慣れている獲物と比べて刃が長く扱いにくいが、魔剣士達が持っていた鈍らよりも数段質が上なのが見ただけで分かる。
――彼等は魔法が主体で、剣は飾りだったのかもしれないな……
大剣を担いで殿下の元に戻り、テーブルを囲む形で氷壁を展開した瞬間耐え難い脱力感に襲われた。
――魔力を使いすぎたか……
敵に監視されているのかどうか分からないので、大剣を地面に突き刺し両手を柄に乗せながら警戒する振りをして体重を預ける。
――注意深く見られてしまったら重心がおかしいと気づかれてしまうかもしれないが……
「守ってもらっておきながらこう言うのも何ですけど、落ち着かないですね」
歯に衣着せぬ物言いでリカルドがそう言うと、彼の隣に座っていた令嬢がこくこくと頷いた。俺が彼らの方に視線を移したのに気づいたのか、令嬢に縋っていたもう一人の令嬢が静かに泣き出してしまった。
「……皆様には絶対に危害を加えないので、ご安心下さい」
「今更その口調に戻すのは無理があるぞ……」
グローリアを抱きかかえたままの殿下にぼそっとそう言われ、一瞬むっとなったが深呼吸をしながら平静を保つ。
――殿下もグローリアの容体が気になって気が気じゃないだろう……今の発言もどこか上の空だった。俺がしっかりしないといけないな。
今は大人しくしているが、招待客達が恐慌状態にでもなったら目も当てられない。なるべく落ち着いて貰えるように、殿下の指摘を無視して丁寧な口調でリカルド越しに全員に向けて語りかけた。
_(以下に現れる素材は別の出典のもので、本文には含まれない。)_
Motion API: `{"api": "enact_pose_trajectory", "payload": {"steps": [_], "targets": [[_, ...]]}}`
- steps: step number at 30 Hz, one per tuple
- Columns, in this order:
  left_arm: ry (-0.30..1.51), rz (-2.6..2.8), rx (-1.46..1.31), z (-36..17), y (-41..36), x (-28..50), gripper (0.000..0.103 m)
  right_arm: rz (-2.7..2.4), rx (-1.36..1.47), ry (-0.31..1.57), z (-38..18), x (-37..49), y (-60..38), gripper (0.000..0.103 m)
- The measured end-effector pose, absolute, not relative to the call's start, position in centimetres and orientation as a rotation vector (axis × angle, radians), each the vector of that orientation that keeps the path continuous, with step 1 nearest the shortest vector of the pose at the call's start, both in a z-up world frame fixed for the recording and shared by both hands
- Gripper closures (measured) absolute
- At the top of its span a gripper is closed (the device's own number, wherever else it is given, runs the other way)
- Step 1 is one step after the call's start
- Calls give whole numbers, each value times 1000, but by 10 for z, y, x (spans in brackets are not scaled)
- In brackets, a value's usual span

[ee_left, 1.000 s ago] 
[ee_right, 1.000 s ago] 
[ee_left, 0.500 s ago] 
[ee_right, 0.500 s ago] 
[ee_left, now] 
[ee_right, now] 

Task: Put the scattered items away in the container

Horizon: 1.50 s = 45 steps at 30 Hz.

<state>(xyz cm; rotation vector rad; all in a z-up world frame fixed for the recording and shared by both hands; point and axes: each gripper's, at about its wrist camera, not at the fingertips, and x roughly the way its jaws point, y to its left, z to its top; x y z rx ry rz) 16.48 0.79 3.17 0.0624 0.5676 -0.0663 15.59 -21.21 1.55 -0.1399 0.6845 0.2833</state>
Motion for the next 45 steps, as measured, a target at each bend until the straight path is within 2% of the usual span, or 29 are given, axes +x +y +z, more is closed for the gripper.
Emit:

「……皆様、緊急時とは言え先程までは荒い言葉遣いで皆様に不快な思いをさせてしまい申し訳ありません。モータル・シェイドに囲まれて不安に思われるかもしれませんが……王城から応援が来るまでの短い間、辛抱して頂ければ幸いです」
務めて優しい口調ですぐに助けが来ると伝えようと心掛けたが反応は良くない。リカルドと彼の横に座っている令嬢以外は、こちらとの対話を完全に拒否する姿勢を見せている。
「殿下、発言の許可を頂けますか?」
「リカルド……急に畏まってどうした?」
「皆さんに共有した方が良いと思う事があります」
「別に構わないが……」
訝しげに眉をあげながら、殿下がリカルドに許可を与えた。
「ありがとうございます。皆さん! 慣れない状況で疲弊しているかもしれませんが、襟を正してください!!」
リカルドの号令に、驚く事に腑抜けていた貴族達が一斉に姿勢を正した。
「得体の知れないデミトリさんが恐ろしい、モータル・シェイドが悍ましい、刺客達の急襲に戸惑いを隠せない……貴族として毅然とした振る舞いを求められていてもこの状況でそれが難しいのは理解できます。ただ、理解はできても擁護は出来ません」
——……半分以上俺の事じゃないか?
「王家の忠臣ならば、如何なる状況でも貴族に相応しい立ち振る舞いが求められます。脅威と対面した際、抵抗なく崩れ落ちるのがヴィーダ王国の貴族ですか!? 違うでしょう!!」
力を込めて振り下ろされたリカルドの拳が、招待客達の囲むテーブルを揺らした。全員とまでは行かないが、令息令嬢達の顔つきが変わったのが分かる。